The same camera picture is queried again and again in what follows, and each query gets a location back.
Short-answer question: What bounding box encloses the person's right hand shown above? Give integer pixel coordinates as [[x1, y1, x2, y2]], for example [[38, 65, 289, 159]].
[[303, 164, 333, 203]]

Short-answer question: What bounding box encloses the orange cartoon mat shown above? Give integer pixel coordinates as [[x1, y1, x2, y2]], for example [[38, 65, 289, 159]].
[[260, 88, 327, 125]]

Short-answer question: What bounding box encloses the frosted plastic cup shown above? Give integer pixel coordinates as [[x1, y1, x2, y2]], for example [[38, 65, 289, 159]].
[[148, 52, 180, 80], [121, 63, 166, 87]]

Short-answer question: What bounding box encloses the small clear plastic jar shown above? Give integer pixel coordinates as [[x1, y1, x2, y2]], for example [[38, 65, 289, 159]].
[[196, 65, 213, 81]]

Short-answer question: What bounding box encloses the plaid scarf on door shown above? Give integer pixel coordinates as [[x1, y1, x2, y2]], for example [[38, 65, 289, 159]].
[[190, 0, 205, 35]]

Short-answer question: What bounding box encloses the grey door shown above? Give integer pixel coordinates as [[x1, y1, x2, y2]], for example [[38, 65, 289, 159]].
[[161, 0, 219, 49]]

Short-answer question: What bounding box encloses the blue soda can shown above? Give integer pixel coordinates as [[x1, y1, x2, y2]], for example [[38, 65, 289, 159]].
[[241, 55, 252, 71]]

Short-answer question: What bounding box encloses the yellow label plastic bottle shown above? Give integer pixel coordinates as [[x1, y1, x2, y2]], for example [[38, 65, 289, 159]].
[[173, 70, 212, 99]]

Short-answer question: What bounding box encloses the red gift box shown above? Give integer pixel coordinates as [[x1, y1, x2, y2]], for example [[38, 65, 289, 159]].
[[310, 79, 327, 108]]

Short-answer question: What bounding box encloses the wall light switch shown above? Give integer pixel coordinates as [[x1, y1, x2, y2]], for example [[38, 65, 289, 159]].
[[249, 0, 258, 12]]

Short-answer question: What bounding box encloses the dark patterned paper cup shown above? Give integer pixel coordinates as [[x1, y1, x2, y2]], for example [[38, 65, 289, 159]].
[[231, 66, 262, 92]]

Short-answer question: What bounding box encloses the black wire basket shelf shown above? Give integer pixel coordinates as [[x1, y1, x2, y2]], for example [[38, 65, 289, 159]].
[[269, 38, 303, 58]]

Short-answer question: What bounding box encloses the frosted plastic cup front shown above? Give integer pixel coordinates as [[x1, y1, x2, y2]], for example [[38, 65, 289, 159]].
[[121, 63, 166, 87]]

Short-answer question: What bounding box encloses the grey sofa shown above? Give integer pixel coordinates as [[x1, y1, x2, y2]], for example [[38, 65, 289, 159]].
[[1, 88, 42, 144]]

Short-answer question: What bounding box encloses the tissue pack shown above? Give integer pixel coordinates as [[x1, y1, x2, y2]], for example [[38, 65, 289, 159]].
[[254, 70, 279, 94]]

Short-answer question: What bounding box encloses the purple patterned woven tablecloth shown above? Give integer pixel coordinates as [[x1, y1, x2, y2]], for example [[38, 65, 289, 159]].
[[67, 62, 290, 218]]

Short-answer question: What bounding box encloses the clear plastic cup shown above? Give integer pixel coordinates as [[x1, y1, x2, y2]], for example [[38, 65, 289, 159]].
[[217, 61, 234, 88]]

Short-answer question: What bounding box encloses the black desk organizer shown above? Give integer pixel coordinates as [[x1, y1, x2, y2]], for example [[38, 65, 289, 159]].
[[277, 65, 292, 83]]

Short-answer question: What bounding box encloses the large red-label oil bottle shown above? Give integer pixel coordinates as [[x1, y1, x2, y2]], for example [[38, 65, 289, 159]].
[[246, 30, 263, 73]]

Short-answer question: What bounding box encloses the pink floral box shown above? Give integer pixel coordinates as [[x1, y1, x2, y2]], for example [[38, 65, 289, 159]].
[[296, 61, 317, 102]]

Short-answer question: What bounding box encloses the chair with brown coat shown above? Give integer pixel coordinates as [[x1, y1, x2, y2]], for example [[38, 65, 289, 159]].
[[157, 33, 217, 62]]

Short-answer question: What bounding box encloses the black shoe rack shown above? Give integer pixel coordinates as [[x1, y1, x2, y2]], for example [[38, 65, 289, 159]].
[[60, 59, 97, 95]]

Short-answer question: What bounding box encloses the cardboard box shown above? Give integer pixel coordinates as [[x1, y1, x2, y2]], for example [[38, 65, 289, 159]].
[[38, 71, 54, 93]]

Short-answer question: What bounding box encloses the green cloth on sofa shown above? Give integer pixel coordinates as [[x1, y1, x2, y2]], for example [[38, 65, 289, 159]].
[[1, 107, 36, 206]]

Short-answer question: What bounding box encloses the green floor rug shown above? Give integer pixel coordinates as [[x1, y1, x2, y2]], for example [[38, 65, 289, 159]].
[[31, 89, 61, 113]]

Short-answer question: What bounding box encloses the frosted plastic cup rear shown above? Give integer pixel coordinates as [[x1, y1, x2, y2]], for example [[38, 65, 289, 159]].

====

### Task to carry out
Your response should consist of the data above, duplicated exactly.

### Exercise output
The same camera picture is queried again and again in what follows, and each query gets a location back.
Short-answer question: What bounding box encloses the person's right hand shown above? Give integer pixel coordinates as [[x1, y1, x2, y2]], for example [[38, 65, 289, 159]].
[[303, 164, 333, 203]]

Short-answer question: What bounding box encloses the orange cartoon mat shown above? Give integer pixel coordinates as [[x1, y1, x2, y2]], for example [[38, 65, 289, 159]].
[[260, 88, 327, 125]]

Short-answer question: What bounding box encloses the frosted plastic cup shown above? Give integer pixel coordinates as [[x1, y1, x2, y2]], for example [[38, 65, 289, 159]].
[[148, 52, 180, 80], [121, 63, 166, 87]]

Short-answer question: What bounding box encloses the small clear plastic jar shown above? Give integer pixel coordinates as [[x1, y1, x2, y2]], for example [[38, 65, 289, 159]].
[[196, 65, 213, 81]]

Short-answer question: What bounding box encloses the plaid scarf on door shown above? Give integer pixel coordinates as [[x1, y1, x2, y2]], for example [[38, 65, 289, 159]].
[[190, 0, 205, 35]]

Short-answer question: What bounding box encloses the grey door shown above? Give integer pixel coordinates as [[x1, y1, x2, y2]], for example [[38, 65, 289, 159]].
[[161, 0, 219, 49]]

Short-answer question: What bounding box encloses the blue soda can shown above? Give integer pixel coordinates as [[x1, y1, x2, y2]], for example [[38, 65, 289, 159]].
[[241, 55, 252, 71]]

Short-answer question: What bounding box encloses the yellow label plastic bottle shown above? Give integer pixel coordinates as [[x1, y1, x2, y2]], for example [[38, 65, 289, 159]].
[[173, 70, 212, 99]]

Short-answer question: What bounding box encloses the red gift box shown above? Give integer pixel coordinates as [[x1, y1, x2, y2]], for example [[38, 65, 289, 159]].
[[310, 79, 327, 108]]

Short-answer question: What bounding box encloses the wall light switch shown above? Give integer pixel coordinates as [[x1, y1, x2, y2]], for example [[38, 65, 289, 159]].
[[249, 0, 258, 12]]

Short-answer question: What bounding box encloses the dark patterned paper cup shown above? Give integer pixel coordinates as [[x1, y1, x2, y2]], for example [[38, 65, 289, 159]].
[[231, 66, 262, 92]]

Short-answer question: What bounding box encloses the black wire basket shelf shown above? Give integer pixel coordinates as [[x1, y1, x2, y2]], for example [[38, 65, 289, 159]].
[[269, 38, 303, 58]]

Short-answer question: What bounding box encloses the frosted plastic cup front shown above? Give integer pixel coordinates as [[x1, y1, x2, y2]], for example [[38, 65, 289, 159]].
[[121, 63, 166, 87]]

Short-answer question: What bounding box encloses the grey sofa shown above? Give integer pixel coordinates as [[x1, y1, x2, y2]], for example [[38, 65, 289, 159]].
[[1, 88, 42, 144]]

Short-answer question: What bounding box encloses the tissue pack shown above? Give integer pixel coordinates as [[x1, y1, x2, y2]], for example [[38, 65, 289, 159]].
[[254, 70, 279, 94]]

Short-answer question: What bounding box encloses the purple patterned woven tablecloth shown above? Give integer pixel coordinates as [[x1, y1, x2, y2]], for example [[38, 65, 289, 159]].
[[67, 62, 290, 218]]

Short-answer question: What bounding box encloses the clear plastic cup shown above? Give integer pixel coordinates as [[x1, y1, x2, y2]], for example [[38, 65, 289, 159]].
[[217, 61, 234, 88]]

Short-answer question: What bounding box encloses the black desk organizer shown above? Give integer pixel coordinates as [[x1, y1, x2, y2]], for example [[38, 65, 289, 159]].
[[277, 65, 292, 83]]

Short-answer question: What bounding box encloses the large red-label oil bottle shown above? Give integer pixel coordinates as [[x1, y1, x2, y2]], for example [[38, 65, 289, 159]].
[[246, 30, 263, 73]]

Short-answer question: What bounding box encloses the pink floral box shown above? Give integer pixel coordinates as [[x1, y1, x2, y2]], for example [[38, 65, 289, 159]].
[[296, 61, 317, 102]]

Short-answer question: What bounding box encloses the chair with brown coat shown above? Give integer pixel coordinates as [[x1, y1, x2, y2]], for example [[38, 65, 289, 159]].
[[157, 33, 217, 62]]

Short-answer question: What bounding box encloses the black shoe rack shown above? Give integer pixel coordinates as [[x1, y1, x2, y2]], for example [[38, 65, 289, 159]].
[[60, 59, 97, 95]]

Short-answer question: What bounding box encloses the cardboard box shown above? Give integer pixel coordinates as [[x1, y1, x2, y2]], for example [[38, 65, 289, 159]].
[[38, 71, 54, 93]]

Short-answer question: What bounding box encloses the green cloth on sofa shown above? Give integer pixel coordinates as [[x1, y1, x2, y2]], for example [[38, 65, 289, 159]].
[[1, 107, 36, 206]]

Short-answer question: What bounding box encloses the green floor rug shown above? Give integer pixel coordinates as [[x1, y1, x2, y2]], for example [[38, 65, 289, 159]].
[[31, 89, 61, 113]]

Short-answer question: What bounding box encloses the frosted plastic cup rear shown above? Give integer pixel coordinates as [[x1, y1, x2, y2]], for example [[38, 65, 289, 159]].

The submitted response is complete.